Their rivals, the Cincinnati Reds had climbed to the top of the National League on the solid arm of Joey Jay (a .500 career pitcher in Milwaukee but a twenty-one game winner in Cincinnati). Many fans felt that it would be a showdown between pitchers and did not anticipate any high-scoring events despite the lumber wielding line-ups. Whitey Ford proved the predictions right in the first game while holding the Reds to two measly singles for a 2-0 victory at home in the Bronx. Jim O'Toole had pitched extremely well throughout the opener, but fell victim to the '61 Yankees signature otherwise known as the home run. After all, they had belted two-hundred forty during the regular season and boasted the newly crowned "King of Swing" in Maris. The Red's newest ace, Jay was given the start for Game 2 and promptly answered back with a 6-2 masterpiece of his own. After trading runs early on, the Reds pulled ahead on catcher Elston Howard's passed ball, which followed singles by Elio Chacon and Eddie Kasko. Johnny Edwards extended the lead to 4-2 with a run-scoring single in the sixth and a throwing error by Yankees reliever Luis Arroyo as well as an RBI double by Edwards netted the Reds their final two runs in the eighth.
Game 3 returned the contest to Cincinnati for the first time in twenty-one years and the home team looked to maintain their momentum with a 2-1 lead going into the eighth inning. Bob Purkey had tossed an impressive four hitter, but was nailed by Johnny Blanchard, who had contributed mightily to the Yanks longball rally with twenty-one homers (in only two-hundred forty-three at-bats) during the regular season. The pinch-hitter / reserve catcher / outfielder stepped up in place of Bud Daley and belted his twenty-second home run deep into the right-field bleachers. Maris, who was hitless in ten Series at-bats led off the ninth and hammered his sixty-second of the year into the same seats as Blanchard. As the Reds took their turn, Arroyo was sent in to finish the job and induced pinch-hitters Dick Gernert and Gus Bell to ground out, ending the game.
Whitey Ford returned in Game 4 to build on his Series scoreless-inning streak of twenty-seven and eyed up another one of Babe Ruth's records of twenty-nine. The Yankees veteran had no problem adding five more innings before leaving in the sixth with an ankle problem. By then his team had a four-run lead thanks to Clete Boyer's two-run double in the sixth. Jim Coates who had replaced the "The Chairman" tossed four innings of one hit relief while Mantle, who was limited to six Series at-bats, was replaced by Hector Lopez, who hammered a two run single in the seventh on the way to a 7-0 final.
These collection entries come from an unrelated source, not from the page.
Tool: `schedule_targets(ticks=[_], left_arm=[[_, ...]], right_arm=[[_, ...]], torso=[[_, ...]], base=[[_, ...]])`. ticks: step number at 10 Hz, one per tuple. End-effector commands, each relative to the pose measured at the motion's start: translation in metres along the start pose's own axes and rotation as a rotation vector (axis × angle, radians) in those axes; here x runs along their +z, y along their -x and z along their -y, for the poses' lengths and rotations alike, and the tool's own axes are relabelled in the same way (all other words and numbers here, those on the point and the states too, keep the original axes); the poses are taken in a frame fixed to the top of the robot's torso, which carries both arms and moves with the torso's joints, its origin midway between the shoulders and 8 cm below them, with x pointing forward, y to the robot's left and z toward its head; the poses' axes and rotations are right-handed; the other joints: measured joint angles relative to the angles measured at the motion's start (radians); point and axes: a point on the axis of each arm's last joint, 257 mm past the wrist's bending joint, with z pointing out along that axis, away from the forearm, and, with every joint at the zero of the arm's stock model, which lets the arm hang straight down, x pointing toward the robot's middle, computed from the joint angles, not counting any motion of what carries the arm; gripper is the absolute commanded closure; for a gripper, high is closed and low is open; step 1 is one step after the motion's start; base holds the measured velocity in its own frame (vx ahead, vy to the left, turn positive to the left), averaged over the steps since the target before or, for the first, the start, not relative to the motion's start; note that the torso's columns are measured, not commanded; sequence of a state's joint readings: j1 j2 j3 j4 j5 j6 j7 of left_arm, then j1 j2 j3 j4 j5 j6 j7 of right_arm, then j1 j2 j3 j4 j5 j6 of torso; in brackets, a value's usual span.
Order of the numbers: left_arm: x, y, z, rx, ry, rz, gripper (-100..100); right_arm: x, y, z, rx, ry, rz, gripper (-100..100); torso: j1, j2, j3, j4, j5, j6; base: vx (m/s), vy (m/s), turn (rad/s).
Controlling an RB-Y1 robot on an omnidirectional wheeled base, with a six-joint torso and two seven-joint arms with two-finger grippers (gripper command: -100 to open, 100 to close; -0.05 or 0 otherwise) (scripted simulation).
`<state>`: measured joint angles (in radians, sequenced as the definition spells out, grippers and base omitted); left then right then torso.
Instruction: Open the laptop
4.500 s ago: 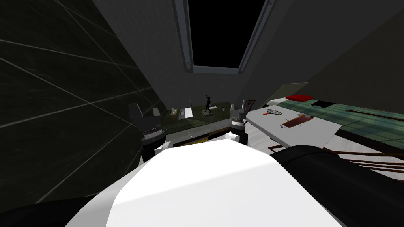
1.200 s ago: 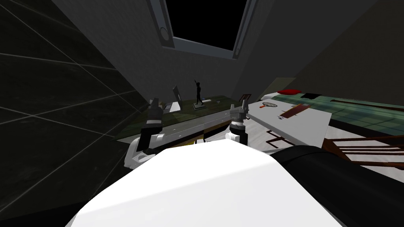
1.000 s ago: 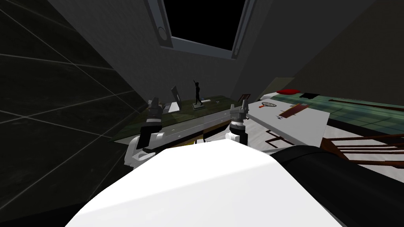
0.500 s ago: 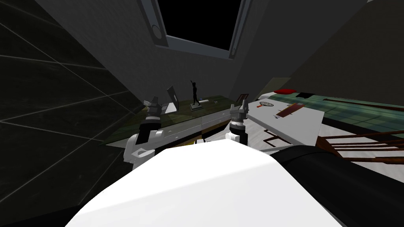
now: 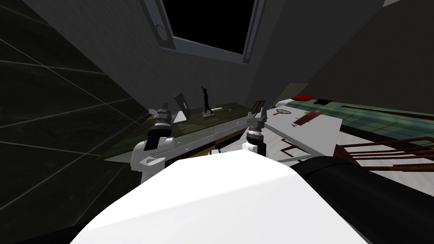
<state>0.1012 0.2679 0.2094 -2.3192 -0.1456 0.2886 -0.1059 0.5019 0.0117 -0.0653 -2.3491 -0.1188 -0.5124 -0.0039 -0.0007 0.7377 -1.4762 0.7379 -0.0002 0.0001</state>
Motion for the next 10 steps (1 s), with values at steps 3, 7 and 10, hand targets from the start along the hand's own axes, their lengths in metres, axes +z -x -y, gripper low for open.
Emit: schedule_targets(ticks=[3,7,10], left_arm=[[0.016,0.015,-0.018,0.036,0.091,0.026,-100],[0.026,0.03,-0.032,0.061,0.163,0.049,-100],[0.029,0.037,-0.047,0.072,0.231,0.06,-100]], right_arm=[[0.0,0.0,0.0,0.0,0.0,0.0,0],[0.0,0.0,0.0,0.0,0.0,0.0,0],[0.0,0.0,0.0,0.0,0.0,0.0,0]], torso=[[0.001,0.001,0.0,0.0,0.0,0.0],[0.001,0.0,0.0,0.0,0.0,0.0],[0.001,0.0,0.0,0.0,0.0,0.0]], base=[[0.013,-0.055,-0.041],[0.011,-0.05,-0.036],[0.015,-0.048,-0.03]])
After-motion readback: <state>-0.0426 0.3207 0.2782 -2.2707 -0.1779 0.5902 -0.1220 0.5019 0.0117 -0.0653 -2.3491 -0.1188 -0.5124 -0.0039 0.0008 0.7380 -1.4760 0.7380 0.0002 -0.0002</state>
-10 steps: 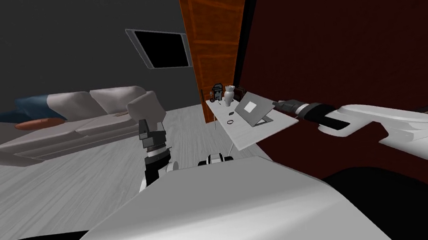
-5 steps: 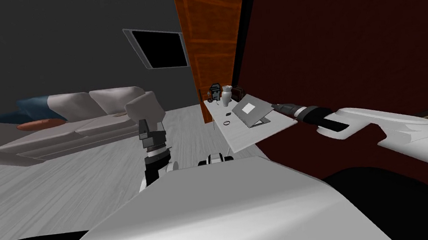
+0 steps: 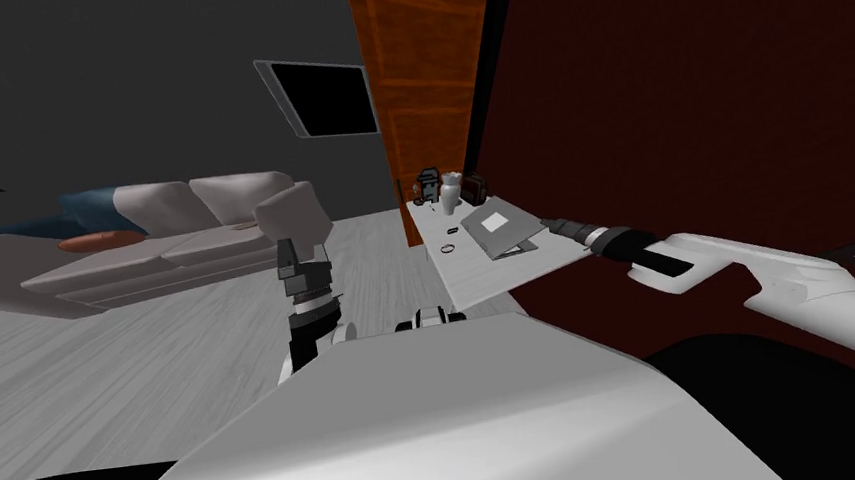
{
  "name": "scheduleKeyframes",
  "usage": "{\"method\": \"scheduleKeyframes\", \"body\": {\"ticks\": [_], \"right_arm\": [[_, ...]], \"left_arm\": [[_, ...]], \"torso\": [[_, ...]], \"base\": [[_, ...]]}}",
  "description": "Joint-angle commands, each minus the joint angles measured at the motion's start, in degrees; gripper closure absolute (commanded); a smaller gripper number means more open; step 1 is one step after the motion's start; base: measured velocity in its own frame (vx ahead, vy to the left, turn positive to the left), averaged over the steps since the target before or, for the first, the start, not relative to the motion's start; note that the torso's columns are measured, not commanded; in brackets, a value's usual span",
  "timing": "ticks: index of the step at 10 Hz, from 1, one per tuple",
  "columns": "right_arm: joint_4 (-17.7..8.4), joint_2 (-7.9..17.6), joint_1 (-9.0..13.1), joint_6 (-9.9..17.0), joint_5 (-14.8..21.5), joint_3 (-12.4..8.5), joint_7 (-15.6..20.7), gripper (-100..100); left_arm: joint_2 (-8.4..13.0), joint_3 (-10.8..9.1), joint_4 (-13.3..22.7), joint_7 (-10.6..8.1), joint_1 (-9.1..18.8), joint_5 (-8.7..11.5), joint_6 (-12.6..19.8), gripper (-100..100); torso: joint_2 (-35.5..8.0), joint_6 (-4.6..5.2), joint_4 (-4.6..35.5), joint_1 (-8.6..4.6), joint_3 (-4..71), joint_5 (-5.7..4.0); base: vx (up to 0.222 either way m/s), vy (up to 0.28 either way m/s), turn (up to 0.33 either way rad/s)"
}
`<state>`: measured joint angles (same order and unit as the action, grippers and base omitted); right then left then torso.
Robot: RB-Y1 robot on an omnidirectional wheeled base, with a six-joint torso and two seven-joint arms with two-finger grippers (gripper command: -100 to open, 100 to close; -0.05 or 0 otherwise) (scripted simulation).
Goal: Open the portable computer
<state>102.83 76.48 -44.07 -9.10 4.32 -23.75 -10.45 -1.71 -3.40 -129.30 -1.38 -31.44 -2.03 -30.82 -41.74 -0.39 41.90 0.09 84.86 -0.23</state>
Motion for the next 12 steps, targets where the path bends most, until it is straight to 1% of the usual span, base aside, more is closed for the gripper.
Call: {"method": "scheduleKeyframes", "body": {"ticks": [1, 2, 3, 5, 10, 11, 12], "right_arm": [[-0.05, -1.76, -0.51, -2.1, -2.88, 3.01, -3.16, 100], [-0.17, -2.37, -0.52, -2.63, -3.63, 3.82, -3.94, 100], [1.2, -0.16, -1.39, -0.82, -3.72, 1.32, -4.25, -100], [2.35, 1.89, -2.26, -0.04, -4.45, -0.1, -5.42, -100], [5.22, 7.0, -4.44, 1.9, -6.28, -3.65, -8.33, -100], [4.85, 6.49, -4.51, 1.55, -6.12, -3.58, -8.01, -100], [4.89, 6.6, -4.55, 1.6, -6.17, -3.67, -8.17, 0]], "left_arm": [[0.0, 0.0, 0.0, 0.0, 0.0, 0.0, 0.0, 0], [0.0, 0.0, 0.0, 0.0, 0.0, 0.0, 0.0, 0], [0.0, 0.0, 0.0, 0.0, 0.0, 0.0, 0.0, 0], [-0.01, 0.0, 0.0, 0.0, -0.01, 0.0, 0.0, 0], [-0.01, 0.0, 0.0, 0.0, 0.0, 0.0, 0.0, 0], [-0.01, 0.0, 0.0, 0.0, 0.0, 0.0, 0.0, 0], [-0.01, 0.01, 0.0, 0.0, 0.0, 0.0, 0.0, 0]], "torso": [[0.03, -0.02, 0.01, 0.05, 0.03, 0.05], [0.04, -0.02, 0.01, -0.06, 0.03, 0.0], [-0.07, -0.05, 0.05, 0.07, -0.05, 0.0], [-0.43, 0.35, 0.33, 0.18, -0.22, 0.29], [-0.57, 0.4, 0.39, -0.15, -0.31, 0.21], [-0.55, 0.39, 0.38, -0.12, -0.29, 0.22], [-0.54, 0.38, 0.38, -0.08, -0.3, 0.22]], "base": [[0.031, -0.129, 0.097], [-0.018, -0.088, 0.105], [-0.011, -0.047, -0.093], [0.014, -0.007, -0.124], [0.008, -0.009, -0.08], [0.001, -0.007, -0.014], [0.0, 0.0, 0.0]]}}
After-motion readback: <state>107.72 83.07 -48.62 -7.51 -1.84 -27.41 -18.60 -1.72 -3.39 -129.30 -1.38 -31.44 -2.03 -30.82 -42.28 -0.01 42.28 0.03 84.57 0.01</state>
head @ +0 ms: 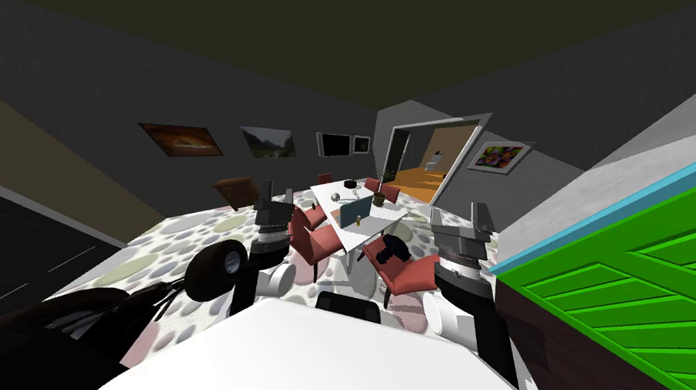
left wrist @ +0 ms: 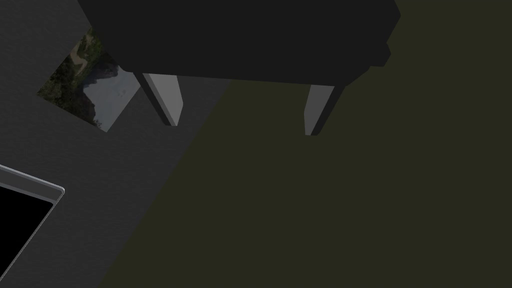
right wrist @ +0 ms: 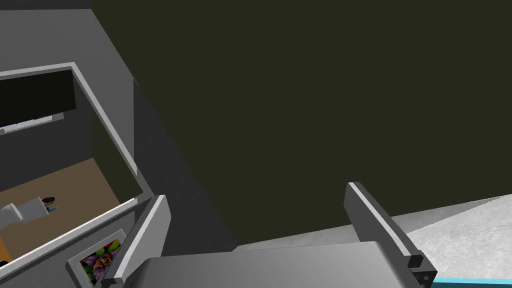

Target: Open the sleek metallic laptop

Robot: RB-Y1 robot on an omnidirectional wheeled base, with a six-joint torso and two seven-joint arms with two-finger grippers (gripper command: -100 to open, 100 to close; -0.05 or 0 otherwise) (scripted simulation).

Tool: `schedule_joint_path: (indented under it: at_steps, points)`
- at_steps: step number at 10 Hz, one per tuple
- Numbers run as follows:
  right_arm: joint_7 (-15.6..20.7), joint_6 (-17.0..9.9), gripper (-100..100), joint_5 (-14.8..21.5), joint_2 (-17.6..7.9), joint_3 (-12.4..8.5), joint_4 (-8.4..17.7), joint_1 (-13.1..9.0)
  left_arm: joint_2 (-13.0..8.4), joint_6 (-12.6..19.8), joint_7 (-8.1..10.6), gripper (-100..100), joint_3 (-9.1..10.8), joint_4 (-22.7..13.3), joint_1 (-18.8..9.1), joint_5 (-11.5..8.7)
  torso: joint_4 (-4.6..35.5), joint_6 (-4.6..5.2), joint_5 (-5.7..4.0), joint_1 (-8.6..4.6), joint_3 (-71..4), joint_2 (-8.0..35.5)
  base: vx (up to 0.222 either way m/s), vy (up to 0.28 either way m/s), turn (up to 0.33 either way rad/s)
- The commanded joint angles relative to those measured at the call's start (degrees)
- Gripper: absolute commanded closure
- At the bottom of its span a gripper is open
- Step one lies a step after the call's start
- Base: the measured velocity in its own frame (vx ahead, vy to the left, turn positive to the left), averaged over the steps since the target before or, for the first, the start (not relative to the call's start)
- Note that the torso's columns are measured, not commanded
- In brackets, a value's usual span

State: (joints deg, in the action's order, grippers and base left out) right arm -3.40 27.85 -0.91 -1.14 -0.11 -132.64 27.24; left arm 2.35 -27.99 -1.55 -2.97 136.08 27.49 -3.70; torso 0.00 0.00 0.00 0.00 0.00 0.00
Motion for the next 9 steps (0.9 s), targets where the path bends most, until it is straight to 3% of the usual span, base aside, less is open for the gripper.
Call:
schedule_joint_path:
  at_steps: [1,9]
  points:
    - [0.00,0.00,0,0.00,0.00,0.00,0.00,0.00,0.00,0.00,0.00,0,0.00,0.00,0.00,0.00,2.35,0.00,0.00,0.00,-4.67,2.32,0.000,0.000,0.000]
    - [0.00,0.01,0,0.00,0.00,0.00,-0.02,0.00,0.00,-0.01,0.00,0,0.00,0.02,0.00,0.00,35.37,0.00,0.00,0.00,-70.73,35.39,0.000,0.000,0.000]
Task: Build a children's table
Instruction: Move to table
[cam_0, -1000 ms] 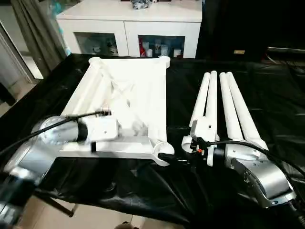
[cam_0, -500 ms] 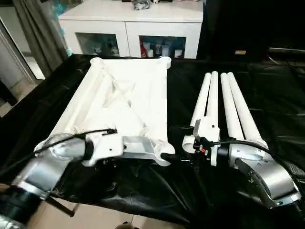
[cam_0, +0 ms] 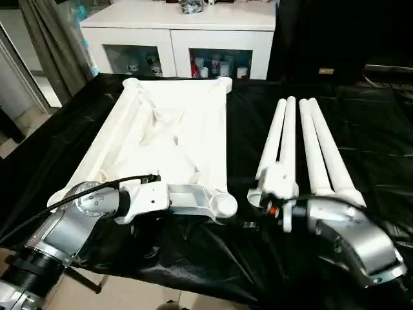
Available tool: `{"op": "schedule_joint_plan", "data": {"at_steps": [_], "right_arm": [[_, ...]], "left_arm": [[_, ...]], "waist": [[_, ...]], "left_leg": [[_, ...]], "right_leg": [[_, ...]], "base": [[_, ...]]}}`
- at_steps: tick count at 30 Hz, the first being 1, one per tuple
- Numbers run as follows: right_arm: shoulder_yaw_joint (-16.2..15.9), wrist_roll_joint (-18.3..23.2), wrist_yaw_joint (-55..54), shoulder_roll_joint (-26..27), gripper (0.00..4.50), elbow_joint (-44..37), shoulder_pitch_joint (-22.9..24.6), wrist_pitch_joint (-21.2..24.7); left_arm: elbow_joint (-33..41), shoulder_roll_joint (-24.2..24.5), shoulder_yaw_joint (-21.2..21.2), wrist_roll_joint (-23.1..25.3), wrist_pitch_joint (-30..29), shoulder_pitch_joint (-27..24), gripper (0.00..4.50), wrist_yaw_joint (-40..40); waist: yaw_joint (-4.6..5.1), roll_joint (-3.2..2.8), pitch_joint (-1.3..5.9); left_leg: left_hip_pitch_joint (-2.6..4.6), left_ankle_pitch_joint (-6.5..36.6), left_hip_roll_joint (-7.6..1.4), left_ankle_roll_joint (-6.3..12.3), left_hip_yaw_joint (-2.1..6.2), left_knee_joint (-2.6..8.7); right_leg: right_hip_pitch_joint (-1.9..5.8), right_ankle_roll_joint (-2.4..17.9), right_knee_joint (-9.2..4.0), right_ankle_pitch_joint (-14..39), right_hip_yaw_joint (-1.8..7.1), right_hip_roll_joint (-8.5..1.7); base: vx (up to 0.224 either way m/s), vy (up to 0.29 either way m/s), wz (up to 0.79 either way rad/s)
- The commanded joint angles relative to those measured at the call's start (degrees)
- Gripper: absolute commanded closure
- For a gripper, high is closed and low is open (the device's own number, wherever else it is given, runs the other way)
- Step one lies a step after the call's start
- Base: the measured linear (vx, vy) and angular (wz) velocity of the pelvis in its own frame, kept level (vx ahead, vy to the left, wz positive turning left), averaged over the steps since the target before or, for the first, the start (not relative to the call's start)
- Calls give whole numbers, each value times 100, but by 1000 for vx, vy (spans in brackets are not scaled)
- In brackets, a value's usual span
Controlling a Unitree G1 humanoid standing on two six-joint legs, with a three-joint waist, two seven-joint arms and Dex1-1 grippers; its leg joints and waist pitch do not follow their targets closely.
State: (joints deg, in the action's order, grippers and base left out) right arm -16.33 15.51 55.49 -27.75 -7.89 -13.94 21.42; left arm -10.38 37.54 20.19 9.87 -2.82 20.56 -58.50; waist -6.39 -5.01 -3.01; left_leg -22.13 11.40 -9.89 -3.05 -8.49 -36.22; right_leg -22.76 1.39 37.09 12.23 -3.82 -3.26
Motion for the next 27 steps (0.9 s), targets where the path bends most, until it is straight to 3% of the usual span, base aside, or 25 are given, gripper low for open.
{"op": "schedule_joint_plan", "data": {"at_steps": [1,15,18,19,23,27], "right_arm": [[-88,55,116,-66,7,-123,-89,107],[-172,-1,191,-28,7,-80,-201,162],[-182,-1,155,-21,7,-98,-176,159],[-186,-4,144,-14,7,-103,-171,160],[-162,-9,72,42,7,-101,-144,151],[-164,-13,24,93,7,-95,-118,140]], "left_arm": [[-151,52,21,96,-27,86,399,73],[-526,60,196,410,338,191,435,179],[-353,91,261,661,540,113,436,401],[-304,105,273,738,584,94,437,478],[130,117,354,1298,646,-72,438,1033],[634,-8,427,1558,555,-279,438,1193]], "waist": [[-4,52,364],[52,49,362],[48,32,368],[42,-14,369],[60,-23,364],[57,-26,365]], "left_leg": [[51,1187,-301,164,113,493],[47,1190,-298,152,113,501],[45,1185,-302,157,115,496],[53,1225,-308,143,124,498],[43,1352,-313,110,136,516],[43,1363,-310,112,138,514]], "right_leg": [[259,947,-535,1342,337,-512],[245,862,-552,1540,339,-514],[246,860,-555,1491,343,-515],[238,866,-549,1489,341,-515],[249,855,-554,1514,334,-508],[243,847,-566,1535,337,-506]], "base": [[0,0,0],[0,0,0],[0,0,0],[0,0,0],[0,0,0],[0,0,0]]}}
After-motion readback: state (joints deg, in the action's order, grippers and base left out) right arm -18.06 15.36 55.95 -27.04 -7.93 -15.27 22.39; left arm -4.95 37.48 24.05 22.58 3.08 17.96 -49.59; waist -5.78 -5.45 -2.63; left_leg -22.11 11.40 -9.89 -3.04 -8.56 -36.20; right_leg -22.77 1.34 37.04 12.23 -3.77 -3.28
In Game 5, the "Bronx Bombers" picked right up where they had left off scoring five runs in the first-inning. In the fourth, they added five more and steamrolled over the Reds 13-5 for the closing win and the title.
Although the "The M&M Boys" had managed only three hits and two RBIs in twenty-five at-bats, Blanchard and Lopez compensated with ten runs while going 7-19. Lopez had even gone further with an amazing seven RBIs in nine at-bats. As predicted originally, pitching was the determining factor in the '61 Series as Ford, Coates and Daley went twenty-five innings without surrendering a single earned-run.